Il Riso Italiano di qualita’ ed i prodotti di eccellenza della Regione Piemonte salutano il Ministro Alemanno
Dopo il successo delle precedenti edizioni, anche quest’anno i visitatori del Vinitaly potranno apprezzare la versatilita’ del riso italiano in cucina e gustare i prodotti agroalimentari piemontesi presso il Ristorante Piemonte.
Proprio il ministro Gianni Alemanno gustera’ la cucina piemontese ed il riso di una azienda nostra consorziata in occasione del pranzo di apertura della manifestazione Giovedi 7 aprile 2005 presso il Ristorante d’autore allestito presso il Palaexpo.
E’ lo chef Beppe Sardi del Ristorante Il Grappolo di Alessandria che e’ stato chiamato ad interpretare la raffinatezza dei sapori della nostra tradizione ed a comunicare il messaggio di benvenuto del nostro territorio attraverso i suoi stupefacenti “risotti”.
Beppe Sardi sara’ anche presente presso il Ristorante Piemonte venerdi 8 aprile 2005 situato nella Cittadella della Gastronomia.

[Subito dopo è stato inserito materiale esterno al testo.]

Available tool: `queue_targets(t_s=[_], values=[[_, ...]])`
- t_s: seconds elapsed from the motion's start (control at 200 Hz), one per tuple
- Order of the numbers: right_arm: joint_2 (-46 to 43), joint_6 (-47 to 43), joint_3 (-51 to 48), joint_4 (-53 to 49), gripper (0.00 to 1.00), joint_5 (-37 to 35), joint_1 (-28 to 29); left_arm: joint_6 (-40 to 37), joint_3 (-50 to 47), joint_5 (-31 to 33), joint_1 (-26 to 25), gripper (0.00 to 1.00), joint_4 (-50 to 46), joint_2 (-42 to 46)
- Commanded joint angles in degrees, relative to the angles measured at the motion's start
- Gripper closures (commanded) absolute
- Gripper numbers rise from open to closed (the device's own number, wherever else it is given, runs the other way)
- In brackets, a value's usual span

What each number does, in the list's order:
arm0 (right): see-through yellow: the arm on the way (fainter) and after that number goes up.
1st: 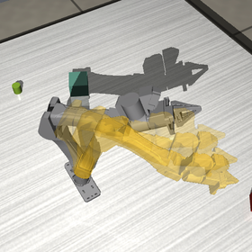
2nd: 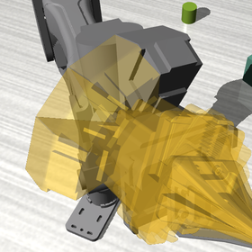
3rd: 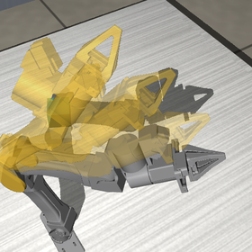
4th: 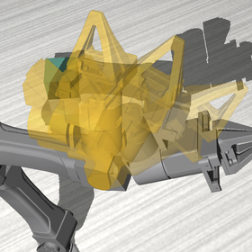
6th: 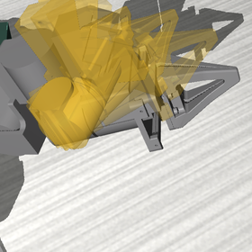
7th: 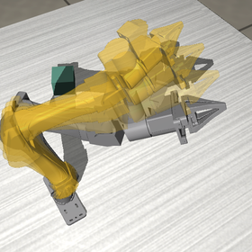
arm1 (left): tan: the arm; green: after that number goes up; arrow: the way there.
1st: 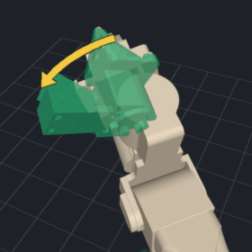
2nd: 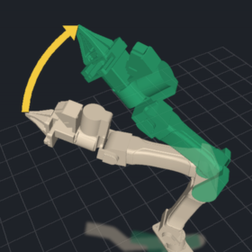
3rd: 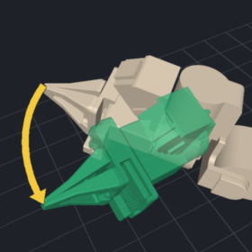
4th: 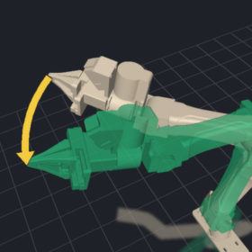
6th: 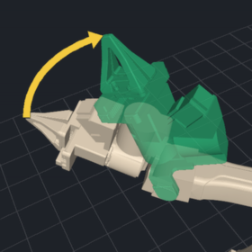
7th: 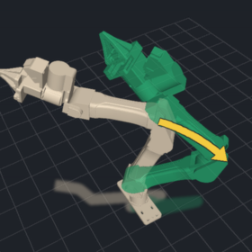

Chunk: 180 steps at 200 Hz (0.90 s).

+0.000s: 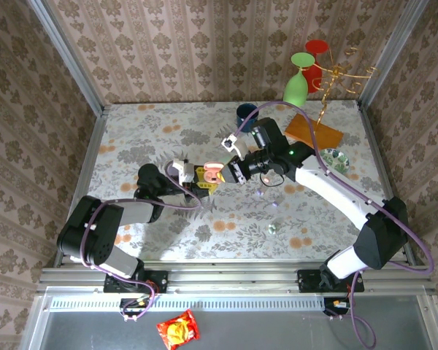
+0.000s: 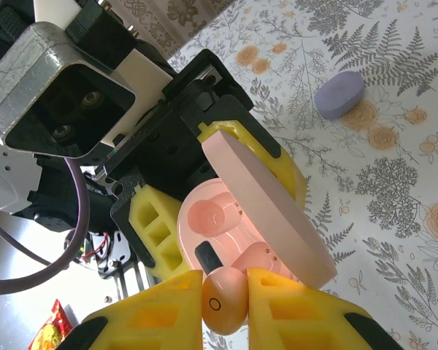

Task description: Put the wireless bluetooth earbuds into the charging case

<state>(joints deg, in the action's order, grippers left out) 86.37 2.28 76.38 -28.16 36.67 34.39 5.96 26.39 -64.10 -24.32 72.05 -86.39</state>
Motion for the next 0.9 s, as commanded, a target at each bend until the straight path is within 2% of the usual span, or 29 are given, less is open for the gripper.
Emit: queue_targets(t_s=[0.0, 0.55, 0.69, 0.895], values=[[0.36, -0.59, -1.7, 3.53, 0.8, -1.16, 0.43, -0.09, 1.73, -1.65, -0.58, 0.65, 2.26, 0.7], [-0.28, -3.34, -4.66, 5.19, 0.76, -3.77, 0.76, 1.16, 2.0, -1.73, -0.71, 0.65, 2.31, 0.96], [-1.33, -2.69, -5.72, 8.25, 0.81, -2.55, 0.85, 1.16, 2.13, -1.39, -0.61, 0.65, 2.3, 0.79], [-4.56, -3.34, -8.36, 11.15, 0.8, -1.75, 0.85, 1.91, 2.26, -1.43, -0.22, 0.66, 2.35, 0.46]])
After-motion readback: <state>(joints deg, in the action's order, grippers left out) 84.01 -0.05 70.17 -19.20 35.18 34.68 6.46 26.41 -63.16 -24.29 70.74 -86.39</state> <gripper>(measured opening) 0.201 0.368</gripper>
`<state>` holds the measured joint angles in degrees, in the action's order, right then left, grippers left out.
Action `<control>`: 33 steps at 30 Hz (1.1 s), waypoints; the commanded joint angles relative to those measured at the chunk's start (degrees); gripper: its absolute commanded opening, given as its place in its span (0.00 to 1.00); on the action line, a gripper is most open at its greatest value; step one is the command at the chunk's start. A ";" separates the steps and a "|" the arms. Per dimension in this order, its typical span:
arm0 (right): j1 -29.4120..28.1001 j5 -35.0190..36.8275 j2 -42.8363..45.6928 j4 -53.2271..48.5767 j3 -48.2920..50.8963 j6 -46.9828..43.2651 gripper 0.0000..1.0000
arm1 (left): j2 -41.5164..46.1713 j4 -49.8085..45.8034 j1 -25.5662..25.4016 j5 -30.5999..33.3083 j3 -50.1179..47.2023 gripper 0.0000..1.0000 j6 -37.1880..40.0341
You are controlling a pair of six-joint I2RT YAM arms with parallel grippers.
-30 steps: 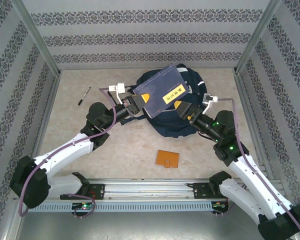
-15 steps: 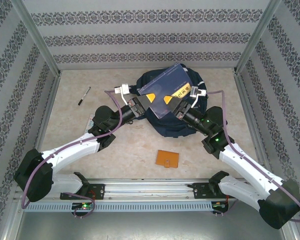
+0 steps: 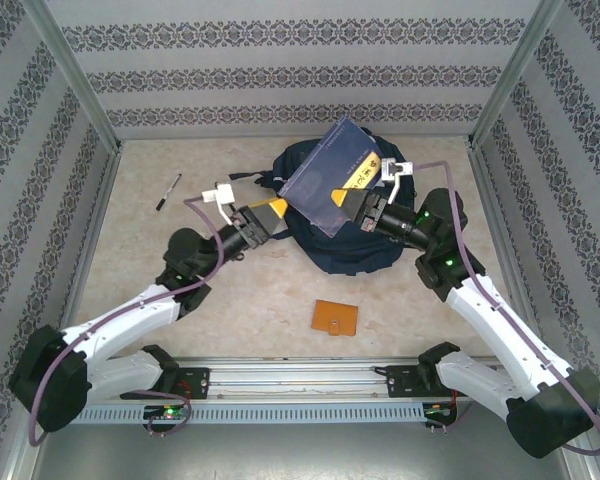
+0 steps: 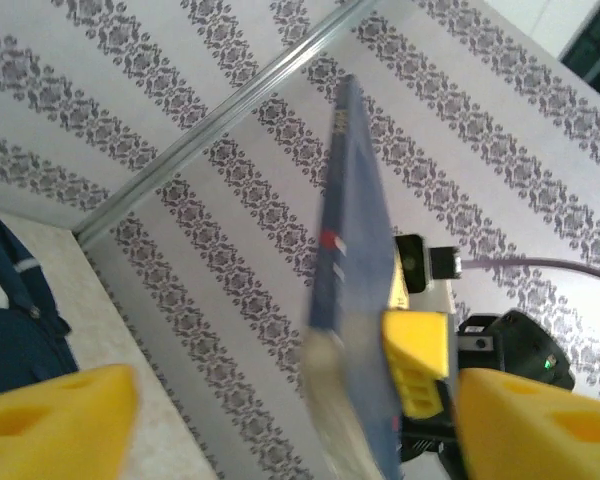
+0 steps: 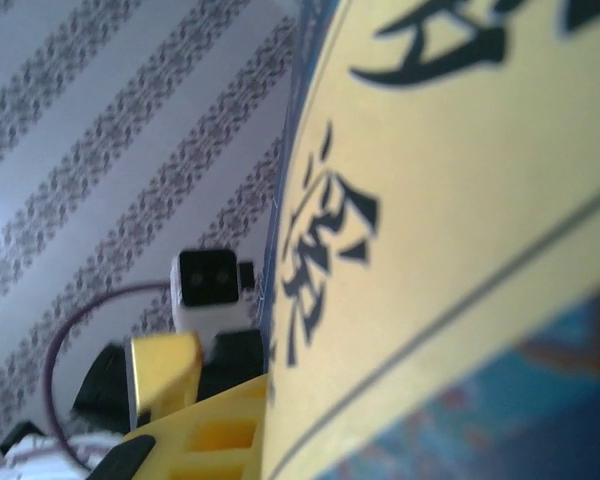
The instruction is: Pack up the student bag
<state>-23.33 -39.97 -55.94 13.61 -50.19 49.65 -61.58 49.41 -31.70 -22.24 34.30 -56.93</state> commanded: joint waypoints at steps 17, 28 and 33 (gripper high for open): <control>-4.67 -20.15 -6.86 -32.94 -18.37 -35.96 0.00 | 3.61 -46.67 4.41 -41.82 17.96 0.91 21.56; -4.22 -21.40 -6.00 -32.36 -17.88 -35.80 0.37 | 5.51 -37.29 3.75 -41.49 16.18 0.00 22.49; 0.43 -20.00 0.82 -16.51 -11.56 -20.80 0.67 | 9.00 -18.77 3.80 -41.10 11.55 0.00 18.03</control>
<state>-24.03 -59.88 -59.68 -14.70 -64.58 20.27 -54.26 14.57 -27.70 -62.59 46.59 -36.51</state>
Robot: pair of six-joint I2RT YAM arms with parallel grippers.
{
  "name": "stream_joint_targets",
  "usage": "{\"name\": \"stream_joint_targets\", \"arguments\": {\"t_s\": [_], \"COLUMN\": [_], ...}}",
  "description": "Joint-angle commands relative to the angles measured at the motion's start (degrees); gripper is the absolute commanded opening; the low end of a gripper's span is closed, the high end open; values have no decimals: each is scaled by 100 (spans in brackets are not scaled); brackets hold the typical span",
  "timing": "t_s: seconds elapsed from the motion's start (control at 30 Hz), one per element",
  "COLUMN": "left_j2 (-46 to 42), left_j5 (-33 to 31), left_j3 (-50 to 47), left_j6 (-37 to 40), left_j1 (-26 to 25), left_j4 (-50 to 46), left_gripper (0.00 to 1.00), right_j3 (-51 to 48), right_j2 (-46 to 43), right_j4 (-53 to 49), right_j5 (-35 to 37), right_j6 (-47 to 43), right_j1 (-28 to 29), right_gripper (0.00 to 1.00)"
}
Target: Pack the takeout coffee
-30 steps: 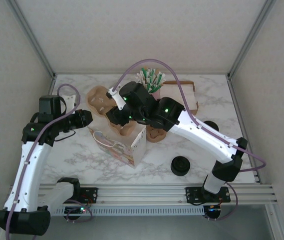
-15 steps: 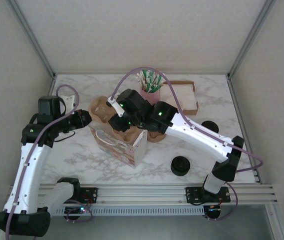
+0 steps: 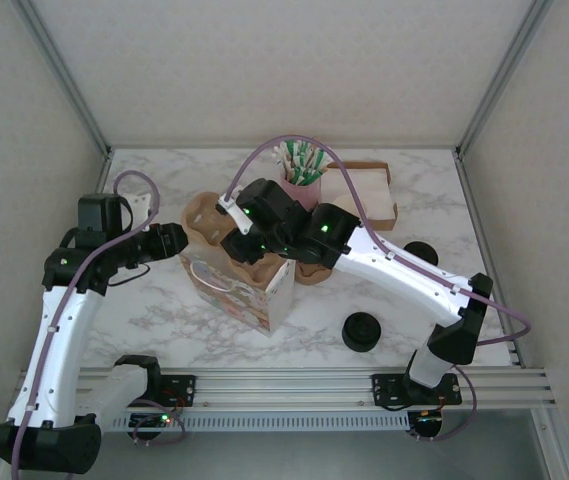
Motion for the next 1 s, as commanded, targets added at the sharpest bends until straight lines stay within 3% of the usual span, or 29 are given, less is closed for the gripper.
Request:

Il Ristorante Piemonte e’ un progetto supportato dalla Regione Piemonte Assessorato Ambiente, Agricoltura e Qualita’ ed e’ complementare alla presenza sia istituzionale che a quella dei produttori del comparto vitivinicolo.
L’iniziativa e’ promossa dal Consorzio Tutela e Valorizzazione Varieta’ tipiche di Riso, dall’Assopiemonte dop e igp, dal Coalvi (Consorzio di Tutela della razza piemontese), dall’APS Piemonte (Organizzazione Produttori Suini Piemonte), dal Consorzio Tutela Brachetto d’Acqui, dal Consorzio Tutela vini d’Asti e Monferrato, dal Consorzio Tutela dell’Asti.
Per rendere particolarmente stuzzicante l’offerta gastronomica, in cucina si alterneranno una decina di chefs aderenti al sodalizio "I Ristoranti della Tavolozza" che presenteranno un menu creativo, moderno, ma radicato nella tradizione, secondo la loro decennale filosofia.
I veri interpreti sono i prodotti agroalimentari della Regione Piemonte: dalle varieta’ di riso (Arborio, Balilla, Baldo, Carnaroli, Roma, Sant’Andrea e Vialone Nano) ai formaggi DOP (Bra, Castelmagno, Murazzano, Robiola Roccaverano, Raschera, Toma piemontese) alla carne di razza bovina Piemontese, ai salumi tipici.
Un’attenzione particolare e’ stata dedicata ai vini che accompagnano le varie proposte gastronomiche, secondo una selezione a cura
dei Consorzi di Tutela dei vini d’Asti e del Monferrato, dell’Asti e del Brachetto d’Acqui.